▶ _Exercise requirements_:
For each line in the records that contains "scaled", make a copy.

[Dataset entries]
--- START ---

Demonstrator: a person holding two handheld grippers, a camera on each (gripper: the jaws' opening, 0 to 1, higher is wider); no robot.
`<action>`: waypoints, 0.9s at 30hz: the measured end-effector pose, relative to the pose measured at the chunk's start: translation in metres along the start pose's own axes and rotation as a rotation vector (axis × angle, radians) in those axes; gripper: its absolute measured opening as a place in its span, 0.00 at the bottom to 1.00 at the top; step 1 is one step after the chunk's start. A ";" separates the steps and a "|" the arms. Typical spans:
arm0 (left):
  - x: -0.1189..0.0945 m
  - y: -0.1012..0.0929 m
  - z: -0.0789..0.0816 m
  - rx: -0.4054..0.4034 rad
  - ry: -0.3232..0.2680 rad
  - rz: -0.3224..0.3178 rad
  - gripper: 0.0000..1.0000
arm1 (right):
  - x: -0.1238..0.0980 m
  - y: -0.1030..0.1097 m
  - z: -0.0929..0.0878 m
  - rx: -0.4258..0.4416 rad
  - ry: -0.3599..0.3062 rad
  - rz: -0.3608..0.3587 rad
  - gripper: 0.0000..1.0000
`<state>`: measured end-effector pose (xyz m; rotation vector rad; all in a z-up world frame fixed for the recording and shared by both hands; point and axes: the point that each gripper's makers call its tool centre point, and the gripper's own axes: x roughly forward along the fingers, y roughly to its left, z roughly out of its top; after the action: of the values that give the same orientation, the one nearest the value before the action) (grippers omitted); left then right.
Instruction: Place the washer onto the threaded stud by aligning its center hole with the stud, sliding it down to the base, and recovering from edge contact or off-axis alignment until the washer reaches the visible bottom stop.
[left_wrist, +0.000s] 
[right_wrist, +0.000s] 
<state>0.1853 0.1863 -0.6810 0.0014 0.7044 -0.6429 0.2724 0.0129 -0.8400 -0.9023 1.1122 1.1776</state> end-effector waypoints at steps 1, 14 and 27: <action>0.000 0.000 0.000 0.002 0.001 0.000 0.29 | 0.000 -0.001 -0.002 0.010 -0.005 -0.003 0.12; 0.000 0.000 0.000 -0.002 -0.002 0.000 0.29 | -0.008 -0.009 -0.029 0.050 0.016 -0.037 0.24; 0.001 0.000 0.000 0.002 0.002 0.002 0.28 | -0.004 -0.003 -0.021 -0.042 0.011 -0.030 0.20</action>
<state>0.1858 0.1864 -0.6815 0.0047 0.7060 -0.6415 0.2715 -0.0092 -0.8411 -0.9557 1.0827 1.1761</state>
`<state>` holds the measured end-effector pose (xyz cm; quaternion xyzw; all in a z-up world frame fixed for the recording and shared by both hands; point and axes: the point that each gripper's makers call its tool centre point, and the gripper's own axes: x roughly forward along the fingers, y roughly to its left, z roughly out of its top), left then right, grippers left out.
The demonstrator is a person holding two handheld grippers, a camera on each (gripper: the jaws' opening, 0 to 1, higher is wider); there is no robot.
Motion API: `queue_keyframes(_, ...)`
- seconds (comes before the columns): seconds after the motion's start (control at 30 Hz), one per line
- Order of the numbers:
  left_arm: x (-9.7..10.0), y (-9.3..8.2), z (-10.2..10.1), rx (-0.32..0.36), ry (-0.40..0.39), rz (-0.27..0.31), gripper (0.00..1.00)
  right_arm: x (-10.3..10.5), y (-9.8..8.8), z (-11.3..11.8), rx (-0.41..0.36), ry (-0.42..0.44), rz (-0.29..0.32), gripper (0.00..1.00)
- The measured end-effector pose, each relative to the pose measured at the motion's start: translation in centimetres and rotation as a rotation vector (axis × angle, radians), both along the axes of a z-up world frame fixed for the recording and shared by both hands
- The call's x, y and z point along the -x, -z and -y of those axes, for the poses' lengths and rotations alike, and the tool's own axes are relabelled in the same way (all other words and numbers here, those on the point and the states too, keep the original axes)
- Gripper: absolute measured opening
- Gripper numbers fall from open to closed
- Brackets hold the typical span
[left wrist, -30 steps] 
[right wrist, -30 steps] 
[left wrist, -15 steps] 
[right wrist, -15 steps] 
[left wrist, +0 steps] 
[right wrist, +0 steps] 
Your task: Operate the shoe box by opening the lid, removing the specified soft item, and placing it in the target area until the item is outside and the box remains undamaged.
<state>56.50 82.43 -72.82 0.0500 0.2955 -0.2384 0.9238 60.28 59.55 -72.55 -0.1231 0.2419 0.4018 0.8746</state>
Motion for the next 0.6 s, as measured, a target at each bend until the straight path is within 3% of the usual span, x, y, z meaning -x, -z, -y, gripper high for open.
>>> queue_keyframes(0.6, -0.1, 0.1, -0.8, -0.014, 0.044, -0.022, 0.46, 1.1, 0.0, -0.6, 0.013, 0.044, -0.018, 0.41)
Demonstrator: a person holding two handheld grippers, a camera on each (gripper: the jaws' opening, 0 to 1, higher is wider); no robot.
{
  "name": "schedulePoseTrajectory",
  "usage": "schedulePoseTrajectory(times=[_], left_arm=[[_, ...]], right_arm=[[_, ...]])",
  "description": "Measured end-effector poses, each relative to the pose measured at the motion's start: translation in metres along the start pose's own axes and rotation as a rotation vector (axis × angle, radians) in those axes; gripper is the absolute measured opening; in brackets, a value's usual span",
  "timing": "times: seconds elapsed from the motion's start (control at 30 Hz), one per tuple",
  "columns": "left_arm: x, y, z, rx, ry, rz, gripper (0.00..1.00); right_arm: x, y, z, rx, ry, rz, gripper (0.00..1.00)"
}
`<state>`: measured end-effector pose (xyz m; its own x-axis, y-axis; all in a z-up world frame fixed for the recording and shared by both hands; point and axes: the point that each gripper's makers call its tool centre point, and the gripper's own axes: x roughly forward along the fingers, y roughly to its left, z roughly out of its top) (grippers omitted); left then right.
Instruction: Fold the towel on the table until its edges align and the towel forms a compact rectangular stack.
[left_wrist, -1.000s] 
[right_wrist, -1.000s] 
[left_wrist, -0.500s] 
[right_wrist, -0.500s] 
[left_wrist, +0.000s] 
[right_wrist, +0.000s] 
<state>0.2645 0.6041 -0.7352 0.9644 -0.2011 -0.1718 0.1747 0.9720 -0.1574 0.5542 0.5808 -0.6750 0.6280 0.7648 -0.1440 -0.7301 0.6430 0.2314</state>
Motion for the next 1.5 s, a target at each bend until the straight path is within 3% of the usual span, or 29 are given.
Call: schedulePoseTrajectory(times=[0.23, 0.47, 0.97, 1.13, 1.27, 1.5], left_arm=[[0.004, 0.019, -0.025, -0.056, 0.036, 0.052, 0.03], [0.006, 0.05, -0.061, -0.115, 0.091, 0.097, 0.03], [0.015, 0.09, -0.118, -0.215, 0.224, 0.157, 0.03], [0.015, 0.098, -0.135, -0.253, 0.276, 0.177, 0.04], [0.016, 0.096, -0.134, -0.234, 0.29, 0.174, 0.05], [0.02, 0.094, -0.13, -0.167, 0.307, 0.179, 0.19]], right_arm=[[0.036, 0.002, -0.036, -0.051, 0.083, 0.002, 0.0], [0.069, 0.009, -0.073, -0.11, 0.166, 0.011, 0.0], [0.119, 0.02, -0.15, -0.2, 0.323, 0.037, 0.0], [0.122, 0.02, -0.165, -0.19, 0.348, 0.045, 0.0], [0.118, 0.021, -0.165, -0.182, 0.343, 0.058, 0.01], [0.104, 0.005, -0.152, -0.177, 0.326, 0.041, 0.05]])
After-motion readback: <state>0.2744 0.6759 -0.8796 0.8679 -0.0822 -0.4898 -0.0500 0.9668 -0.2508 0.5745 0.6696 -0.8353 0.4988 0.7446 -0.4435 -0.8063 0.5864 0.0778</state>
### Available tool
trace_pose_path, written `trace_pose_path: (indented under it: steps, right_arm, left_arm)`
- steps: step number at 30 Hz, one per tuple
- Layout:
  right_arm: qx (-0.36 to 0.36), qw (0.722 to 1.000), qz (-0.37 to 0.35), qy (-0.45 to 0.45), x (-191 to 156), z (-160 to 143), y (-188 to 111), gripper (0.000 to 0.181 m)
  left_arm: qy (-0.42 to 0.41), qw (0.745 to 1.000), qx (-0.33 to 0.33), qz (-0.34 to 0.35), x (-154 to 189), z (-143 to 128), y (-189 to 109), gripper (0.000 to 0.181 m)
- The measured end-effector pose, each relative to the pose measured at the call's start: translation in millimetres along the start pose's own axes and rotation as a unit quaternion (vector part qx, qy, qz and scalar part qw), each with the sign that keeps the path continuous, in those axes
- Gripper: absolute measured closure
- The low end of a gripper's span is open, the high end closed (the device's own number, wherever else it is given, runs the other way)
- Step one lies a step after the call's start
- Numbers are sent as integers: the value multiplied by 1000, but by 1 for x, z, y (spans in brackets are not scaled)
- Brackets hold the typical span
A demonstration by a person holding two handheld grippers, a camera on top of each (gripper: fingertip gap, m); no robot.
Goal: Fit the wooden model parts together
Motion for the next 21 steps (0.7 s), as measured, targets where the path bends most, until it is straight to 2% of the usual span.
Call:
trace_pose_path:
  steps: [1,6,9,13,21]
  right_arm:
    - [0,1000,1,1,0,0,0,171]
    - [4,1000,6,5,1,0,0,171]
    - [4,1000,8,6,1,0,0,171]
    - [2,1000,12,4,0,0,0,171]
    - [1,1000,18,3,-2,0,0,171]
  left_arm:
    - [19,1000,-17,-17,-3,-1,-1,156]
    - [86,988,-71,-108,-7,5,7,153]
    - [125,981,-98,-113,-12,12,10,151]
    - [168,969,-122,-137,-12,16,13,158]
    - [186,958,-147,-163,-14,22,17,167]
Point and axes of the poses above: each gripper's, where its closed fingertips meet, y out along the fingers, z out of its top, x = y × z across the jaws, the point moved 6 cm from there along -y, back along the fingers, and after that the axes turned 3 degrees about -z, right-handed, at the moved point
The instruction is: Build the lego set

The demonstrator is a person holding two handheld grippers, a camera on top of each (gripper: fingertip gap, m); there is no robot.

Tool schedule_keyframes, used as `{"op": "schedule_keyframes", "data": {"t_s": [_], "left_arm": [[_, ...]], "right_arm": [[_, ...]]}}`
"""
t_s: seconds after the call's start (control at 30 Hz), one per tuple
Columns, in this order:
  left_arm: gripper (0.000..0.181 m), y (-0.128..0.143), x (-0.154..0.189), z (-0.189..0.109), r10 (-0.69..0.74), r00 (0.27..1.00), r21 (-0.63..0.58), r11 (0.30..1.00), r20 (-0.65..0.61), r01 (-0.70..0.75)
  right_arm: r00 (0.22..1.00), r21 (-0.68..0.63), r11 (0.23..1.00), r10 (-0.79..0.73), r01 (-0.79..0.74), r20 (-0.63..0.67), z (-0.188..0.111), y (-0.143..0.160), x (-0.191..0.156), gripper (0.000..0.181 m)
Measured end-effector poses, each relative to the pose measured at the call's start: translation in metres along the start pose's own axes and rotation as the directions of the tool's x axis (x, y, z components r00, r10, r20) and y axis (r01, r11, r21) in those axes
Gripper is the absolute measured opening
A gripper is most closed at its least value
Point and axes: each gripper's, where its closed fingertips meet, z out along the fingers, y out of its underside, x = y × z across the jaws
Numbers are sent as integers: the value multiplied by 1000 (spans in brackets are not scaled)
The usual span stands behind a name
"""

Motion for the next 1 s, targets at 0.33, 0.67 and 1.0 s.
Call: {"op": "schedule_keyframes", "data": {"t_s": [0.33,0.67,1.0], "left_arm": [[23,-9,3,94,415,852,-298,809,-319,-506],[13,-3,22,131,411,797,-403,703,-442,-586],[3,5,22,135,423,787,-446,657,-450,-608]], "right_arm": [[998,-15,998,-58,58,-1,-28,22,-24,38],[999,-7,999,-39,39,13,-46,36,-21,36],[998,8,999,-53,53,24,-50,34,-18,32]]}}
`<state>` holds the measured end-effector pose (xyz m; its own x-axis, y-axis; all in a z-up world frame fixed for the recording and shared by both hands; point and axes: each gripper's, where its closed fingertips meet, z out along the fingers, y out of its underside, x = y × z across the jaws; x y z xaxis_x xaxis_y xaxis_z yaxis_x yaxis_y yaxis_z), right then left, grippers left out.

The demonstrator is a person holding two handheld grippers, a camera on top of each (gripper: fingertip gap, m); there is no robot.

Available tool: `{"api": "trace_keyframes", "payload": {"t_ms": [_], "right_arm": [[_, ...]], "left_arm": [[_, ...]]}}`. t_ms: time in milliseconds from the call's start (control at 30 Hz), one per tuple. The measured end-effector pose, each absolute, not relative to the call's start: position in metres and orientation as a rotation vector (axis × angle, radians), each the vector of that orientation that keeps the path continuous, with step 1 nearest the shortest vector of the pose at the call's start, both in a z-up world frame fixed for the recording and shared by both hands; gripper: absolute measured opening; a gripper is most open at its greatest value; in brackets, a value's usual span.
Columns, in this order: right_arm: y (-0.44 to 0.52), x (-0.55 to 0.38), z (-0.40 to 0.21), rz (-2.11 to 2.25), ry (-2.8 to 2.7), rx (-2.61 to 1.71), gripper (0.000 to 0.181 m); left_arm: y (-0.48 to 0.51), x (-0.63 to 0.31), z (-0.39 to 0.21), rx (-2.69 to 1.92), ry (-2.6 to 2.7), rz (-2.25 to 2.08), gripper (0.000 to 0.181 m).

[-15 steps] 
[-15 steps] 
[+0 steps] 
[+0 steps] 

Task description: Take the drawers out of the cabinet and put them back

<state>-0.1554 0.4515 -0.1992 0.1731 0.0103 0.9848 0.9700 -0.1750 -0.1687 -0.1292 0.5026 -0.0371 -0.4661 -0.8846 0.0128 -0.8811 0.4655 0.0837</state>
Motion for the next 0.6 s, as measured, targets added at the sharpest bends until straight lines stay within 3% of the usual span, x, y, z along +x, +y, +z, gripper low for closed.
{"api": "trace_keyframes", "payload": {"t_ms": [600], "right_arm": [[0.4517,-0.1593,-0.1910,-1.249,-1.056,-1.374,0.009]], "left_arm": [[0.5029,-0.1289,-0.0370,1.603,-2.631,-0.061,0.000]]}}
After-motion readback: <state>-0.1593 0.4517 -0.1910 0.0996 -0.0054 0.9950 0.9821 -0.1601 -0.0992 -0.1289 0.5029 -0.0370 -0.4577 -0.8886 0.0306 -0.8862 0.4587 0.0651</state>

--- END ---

▶ _Result of this task_:
- Numbers are sent as integers: the value multiplied by 1000, but by 1 for x, z, y (spans in brackets are not scaled)
Numbers are sent as integers: the value multiplied by 1000 (spans in brackets are not scaled)

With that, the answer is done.